:: Material for this task ::
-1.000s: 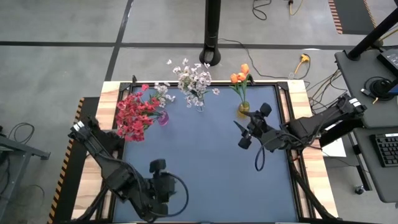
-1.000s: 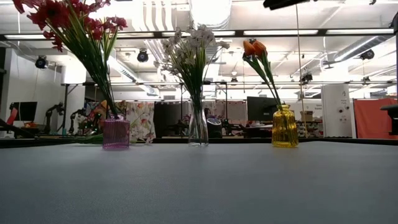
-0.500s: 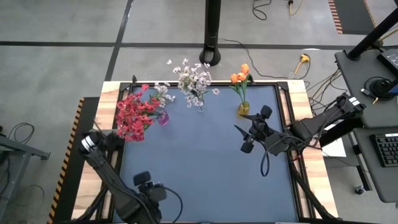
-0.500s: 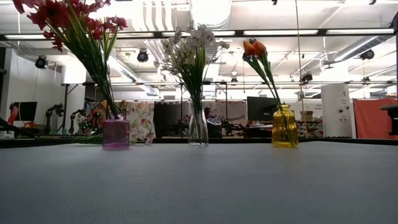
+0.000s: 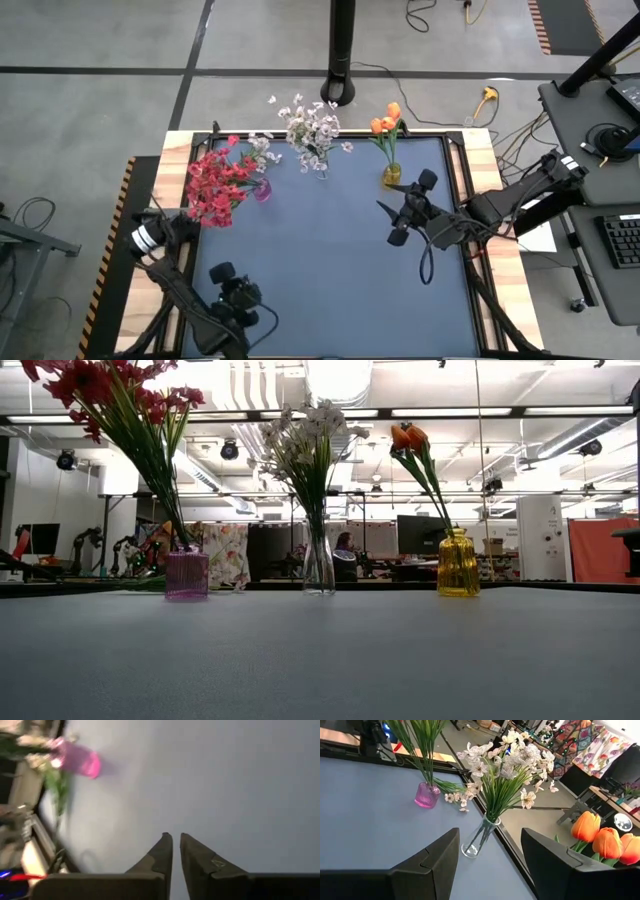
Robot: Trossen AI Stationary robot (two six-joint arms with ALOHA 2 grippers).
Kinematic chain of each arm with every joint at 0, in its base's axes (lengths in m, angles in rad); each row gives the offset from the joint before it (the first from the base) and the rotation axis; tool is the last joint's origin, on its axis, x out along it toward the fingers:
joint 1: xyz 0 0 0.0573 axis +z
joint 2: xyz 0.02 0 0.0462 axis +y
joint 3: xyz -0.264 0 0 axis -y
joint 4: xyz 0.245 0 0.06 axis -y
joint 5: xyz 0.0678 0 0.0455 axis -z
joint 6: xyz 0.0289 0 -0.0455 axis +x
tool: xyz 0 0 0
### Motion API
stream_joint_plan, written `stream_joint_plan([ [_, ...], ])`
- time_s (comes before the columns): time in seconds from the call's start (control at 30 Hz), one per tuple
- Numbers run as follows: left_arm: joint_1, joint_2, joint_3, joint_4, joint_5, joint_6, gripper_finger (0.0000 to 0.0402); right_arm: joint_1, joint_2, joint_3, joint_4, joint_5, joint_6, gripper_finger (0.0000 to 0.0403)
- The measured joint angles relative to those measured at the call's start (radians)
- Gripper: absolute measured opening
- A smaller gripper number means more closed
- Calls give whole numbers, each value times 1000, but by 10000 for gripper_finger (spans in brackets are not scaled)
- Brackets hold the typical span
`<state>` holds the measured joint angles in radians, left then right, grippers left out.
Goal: Sort flowers into vase by color
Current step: Adjust the purple vase
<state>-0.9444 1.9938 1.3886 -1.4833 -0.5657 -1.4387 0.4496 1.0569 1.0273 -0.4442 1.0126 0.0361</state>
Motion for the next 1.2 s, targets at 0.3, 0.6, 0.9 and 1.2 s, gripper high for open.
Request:
stream_joint_plan([
  [0.3, 36, -36, -288, 51, -19, -105, 0, 0, 0, -5, -23, 0, -3, 206],
  [0.6, 140, -64, -428, 88, -35, -28, 0, -5, 0, -7, -23, 1, -3, 206],
  [0.9, 217, -100, -492, 236, -46, 135, 0, -5, 0, -7, -19, 9, -3, 206],
  [1.2, 249, -136, -544, 295, 7, 363, 0, -5, 0, -7, 30, 11, -7, 206],
])
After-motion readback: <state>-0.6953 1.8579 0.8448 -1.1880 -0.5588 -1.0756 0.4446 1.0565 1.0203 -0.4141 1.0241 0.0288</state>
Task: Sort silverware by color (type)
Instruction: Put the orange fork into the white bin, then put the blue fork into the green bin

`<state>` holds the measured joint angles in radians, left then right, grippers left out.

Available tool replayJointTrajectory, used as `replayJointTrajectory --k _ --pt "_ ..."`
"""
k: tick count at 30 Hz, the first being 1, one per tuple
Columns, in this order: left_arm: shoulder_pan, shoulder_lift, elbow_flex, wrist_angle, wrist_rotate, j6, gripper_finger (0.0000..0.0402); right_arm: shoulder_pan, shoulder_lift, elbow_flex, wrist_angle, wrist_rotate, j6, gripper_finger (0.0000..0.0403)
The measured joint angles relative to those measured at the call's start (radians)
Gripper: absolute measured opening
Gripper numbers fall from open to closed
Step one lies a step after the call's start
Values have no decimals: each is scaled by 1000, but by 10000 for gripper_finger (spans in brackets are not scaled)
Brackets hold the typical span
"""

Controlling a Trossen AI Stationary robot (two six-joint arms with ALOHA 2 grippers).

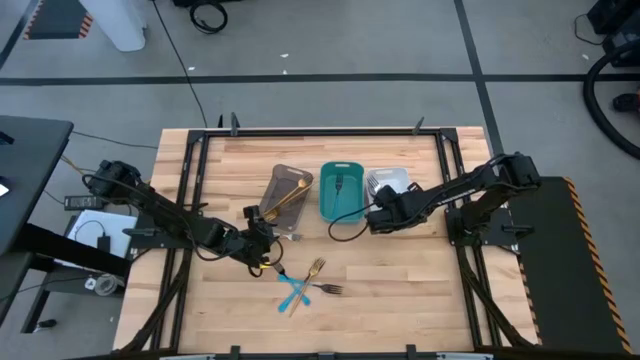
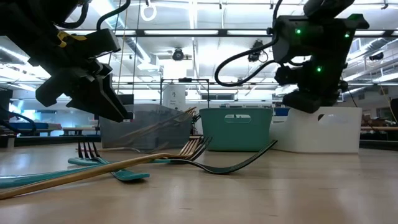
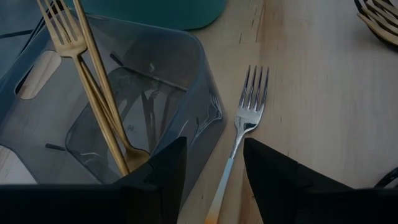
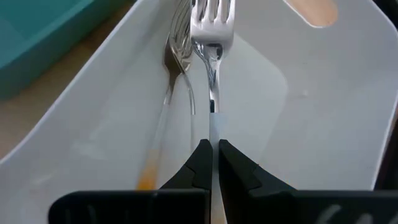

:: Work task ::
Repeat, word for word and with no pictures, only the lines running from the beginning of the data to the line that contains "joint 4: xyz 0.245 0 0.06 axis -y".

:: Written response ::
-1.000s: 
-1.000s: 
-0.500s: 
-0.500s: 
+0.000s: 
Robot: Trossen AI Stationary robot (two six-joint arms with ALOHA 2 grippers).
Kinematic chain of each arm with every joint at 0, in its base's axes (lengths in m, angles in rad); each row gives the offset from the joint before it (the first from the base) and the rotation axis; tool is the last joint's origin, on its axis, x out along it toward the fingers:
joint 1: xyz 0 0 0.0573 axis +z
joint 2: xyz 0.02 0 0.0462 axis +y
joint 3: xyz -0.264 0 0 axis -y
joint 4: xyz 0.245 0 0.06 axis -y

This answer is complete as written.